What the task requires:
Below are records; copy exactly the line containing "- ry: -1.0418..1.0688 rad" and every line after it, through the last.

Entries supplied:
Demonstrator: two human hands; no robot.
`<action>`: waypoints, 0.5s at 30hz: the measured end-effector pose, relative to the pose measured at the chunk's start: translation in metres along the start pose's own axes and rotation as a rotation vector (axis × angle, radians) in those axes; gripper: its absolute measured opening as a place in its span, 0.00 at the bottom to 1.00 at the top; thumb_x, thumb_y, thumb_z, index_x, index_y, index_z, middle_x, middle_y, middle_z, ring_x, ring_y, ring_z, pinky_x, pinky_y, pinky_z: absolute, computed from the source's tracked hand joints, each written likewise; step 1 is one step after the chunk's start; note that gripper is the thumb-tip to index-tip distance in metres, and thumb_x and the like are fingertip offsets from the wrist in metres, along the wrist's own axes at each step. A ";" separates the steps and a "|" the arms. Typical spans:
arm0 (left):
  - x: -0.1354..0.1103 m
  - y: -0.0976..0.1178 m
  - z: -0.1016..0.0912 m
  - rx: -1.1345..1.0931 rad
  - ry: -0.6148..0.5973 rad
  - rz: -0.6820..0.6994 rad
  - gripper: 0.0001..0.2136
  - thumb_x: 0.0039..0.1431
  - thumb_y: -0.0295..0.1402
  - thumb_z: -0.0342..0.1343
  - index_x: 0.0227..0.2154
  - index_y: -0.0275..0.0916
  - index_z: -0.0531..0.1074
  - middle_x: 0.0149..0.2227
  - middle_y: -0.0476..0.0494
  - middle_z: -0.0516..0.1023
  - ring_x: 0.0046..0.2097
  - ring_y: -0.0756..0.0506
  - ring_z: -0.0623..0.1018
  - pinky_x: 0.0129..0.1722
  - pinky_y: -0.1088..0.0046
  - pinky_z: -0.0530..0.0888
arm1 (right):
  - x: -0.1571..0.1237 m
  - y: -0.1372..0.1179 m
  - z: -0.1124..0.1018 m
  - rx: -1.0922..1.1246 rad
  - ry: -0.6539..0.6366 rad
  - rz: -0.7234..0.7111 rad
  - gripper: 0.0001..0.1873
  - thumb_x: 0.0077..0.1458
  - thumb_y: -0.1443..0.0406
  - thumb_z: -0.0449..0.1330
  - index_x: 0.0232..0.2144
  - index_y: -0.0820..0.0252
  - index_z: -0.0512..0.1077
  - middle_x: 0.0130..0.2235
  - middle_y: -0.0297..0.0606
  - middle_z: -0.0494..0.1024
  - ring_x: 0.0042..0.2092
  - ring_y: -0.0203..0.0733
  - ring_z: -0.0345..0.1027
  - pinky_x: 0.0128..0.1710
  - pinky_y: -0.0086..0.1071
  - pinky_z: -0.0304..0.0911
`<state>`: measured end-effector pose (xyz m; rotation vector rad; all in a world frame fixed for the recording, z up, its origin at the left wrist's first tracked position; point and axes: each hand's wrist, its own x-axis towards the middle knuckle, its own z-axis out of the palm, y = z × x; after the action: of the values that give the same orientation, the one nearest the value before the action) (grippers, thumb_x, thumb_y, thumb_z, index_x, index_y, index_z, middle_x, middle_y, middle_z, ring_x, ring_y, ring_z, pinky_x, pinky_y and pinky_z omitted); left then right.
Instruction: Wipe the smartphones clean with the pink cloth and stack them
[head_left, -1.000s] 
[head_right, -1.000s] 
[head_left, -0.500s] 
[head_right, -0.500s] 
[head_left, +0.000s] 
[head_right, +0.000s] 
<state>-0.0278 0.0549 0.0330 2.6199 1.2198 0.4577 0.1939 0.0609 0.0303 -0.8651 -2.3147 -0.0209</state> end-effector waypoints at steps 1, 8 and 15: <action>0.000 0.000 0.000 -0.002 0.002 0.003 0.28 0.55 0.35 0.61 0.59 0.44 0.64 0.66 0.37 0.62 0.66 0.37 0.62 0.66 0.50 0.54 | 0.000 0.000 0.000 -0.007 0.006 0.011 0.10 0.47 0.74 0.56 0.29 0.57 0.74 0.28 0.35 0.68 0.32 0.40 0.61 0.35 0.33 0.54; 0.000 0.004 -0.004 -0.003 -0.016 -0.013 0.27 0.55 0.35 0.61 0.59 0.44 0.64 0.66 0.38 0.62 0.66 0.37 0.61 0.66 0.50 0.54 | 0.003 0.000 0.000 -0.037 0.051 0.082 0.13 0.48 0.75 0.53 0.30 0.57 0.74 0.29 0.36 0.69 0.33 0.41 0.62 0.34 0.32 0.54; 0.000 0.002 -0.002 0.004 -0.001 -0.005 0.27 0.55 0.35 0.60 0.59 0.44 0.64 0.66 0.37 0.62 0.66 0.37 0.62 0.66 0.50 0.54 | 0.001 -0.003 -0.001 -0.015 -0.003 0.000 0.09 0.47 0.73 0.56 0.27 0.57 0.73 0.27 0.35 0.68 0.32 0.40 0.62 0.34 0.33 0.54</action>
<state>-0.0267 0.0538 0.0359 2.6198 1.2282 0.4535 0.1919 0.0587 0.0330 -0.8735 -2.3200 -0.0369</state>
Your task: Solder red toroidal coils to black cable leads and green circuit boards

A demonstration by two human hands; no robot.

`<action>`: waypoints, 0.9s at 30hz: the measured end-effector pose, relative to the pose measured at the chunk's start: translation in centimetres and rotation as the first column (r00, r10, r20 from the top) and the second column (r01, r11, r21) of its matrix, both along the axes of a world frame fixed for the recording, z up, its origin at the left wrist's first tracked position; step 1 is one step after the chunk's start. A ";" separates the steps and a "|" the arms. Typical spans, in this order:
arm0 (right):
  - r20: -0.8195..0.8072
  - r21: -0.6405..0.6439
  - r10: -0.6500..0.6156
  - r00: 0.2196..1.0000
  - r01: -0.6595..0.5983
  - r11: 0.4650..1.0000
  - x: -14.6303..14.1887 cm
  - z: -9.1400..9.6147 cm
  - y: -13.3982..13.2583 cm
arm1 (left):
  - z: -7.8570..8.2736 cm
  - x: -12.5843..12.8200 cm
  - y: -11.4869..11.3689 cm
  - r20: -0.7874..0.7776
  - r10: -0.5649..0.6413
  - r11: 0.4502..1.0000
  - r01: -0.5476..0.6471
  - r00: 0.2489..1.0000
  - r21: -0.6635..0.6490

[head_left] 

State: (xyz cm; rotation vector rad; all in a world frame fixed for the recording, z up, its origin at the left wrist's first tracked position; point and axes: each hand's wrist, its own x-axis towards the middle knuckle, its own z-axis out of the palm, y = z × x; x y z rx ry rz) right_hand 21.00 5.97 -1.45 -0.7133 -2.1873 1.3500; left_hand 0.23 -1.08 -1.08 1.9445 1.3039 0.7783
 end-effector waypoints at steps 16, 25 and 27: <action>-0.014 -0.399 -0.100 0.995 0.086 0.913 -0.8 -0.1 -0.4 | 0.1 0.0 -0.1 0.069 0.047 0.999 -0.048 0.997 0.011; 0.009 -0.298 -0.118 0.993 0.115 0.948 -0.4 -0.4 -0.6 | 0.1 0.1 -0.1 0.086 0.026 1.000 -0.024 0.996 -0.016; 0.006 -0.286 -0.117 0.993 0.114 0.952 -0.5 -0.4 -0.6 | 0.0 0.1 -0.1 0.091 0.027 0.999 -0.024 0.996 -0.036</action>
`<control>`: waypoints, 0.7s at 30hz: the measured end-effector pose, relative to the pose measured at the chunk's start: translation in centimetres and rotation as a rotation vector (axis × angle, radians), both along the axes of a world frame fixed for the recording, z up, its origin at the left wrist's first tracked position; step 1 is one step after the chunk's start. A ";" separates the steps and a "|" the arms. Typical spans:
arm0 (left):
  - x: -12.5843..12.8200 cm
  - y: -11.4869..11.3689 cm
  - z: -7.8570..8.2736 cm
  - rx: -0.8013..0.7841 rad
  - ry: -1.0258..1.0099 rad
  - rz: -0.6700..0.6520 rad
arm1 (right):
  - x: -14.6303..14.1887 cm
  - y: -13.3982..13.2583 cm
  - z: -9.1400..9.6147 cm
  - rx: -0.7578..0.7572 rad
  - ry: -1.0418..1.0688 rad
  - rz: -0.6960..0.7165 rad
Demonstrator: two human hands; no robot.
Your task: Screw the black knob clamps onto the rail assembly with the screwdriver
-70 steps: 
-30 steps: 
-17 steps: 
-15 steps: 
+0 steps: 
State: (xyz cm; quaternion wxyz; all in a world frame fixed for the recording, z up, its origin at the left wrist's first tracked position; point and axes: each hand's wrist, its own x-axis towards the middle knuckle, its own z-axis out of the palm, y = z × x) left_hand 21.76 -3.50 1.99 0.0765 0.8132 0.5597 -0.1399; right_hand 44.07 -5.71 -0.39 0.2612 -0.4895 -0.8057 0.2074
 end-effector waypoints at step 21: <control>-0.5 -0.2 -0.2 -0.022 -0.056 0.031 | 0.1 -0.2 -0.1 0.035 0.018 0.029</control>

Response area:
  - ry: -1.0418..1.0688 rad
  - rz: -0.6960..0.7165 rad
Demonstrator: two human hands; no robot.
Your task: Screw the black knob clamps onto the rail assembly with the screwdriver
-70 steps: 
-30 steps: 
-17 steps: 
-15 steps: 
+0 steps: 
State: (xyz cm; quaternion wxyz; all in a world frame fixed for the recording, z up, its origin at the left wrist's first tracked position; point and axes: each hand's wrist, its own x-axis towards the middle knuckle, its own z-axis out of the palm, y = z × x) left_hand 21.76 -3.50 1.99 0.0765 0.8132 0.5597 -0.1399; right_hand 44.07 -5.71 -0.39 0.2612 -0.4895 -0.8057 0.2074
 end-effector waypoints at step 21: <control>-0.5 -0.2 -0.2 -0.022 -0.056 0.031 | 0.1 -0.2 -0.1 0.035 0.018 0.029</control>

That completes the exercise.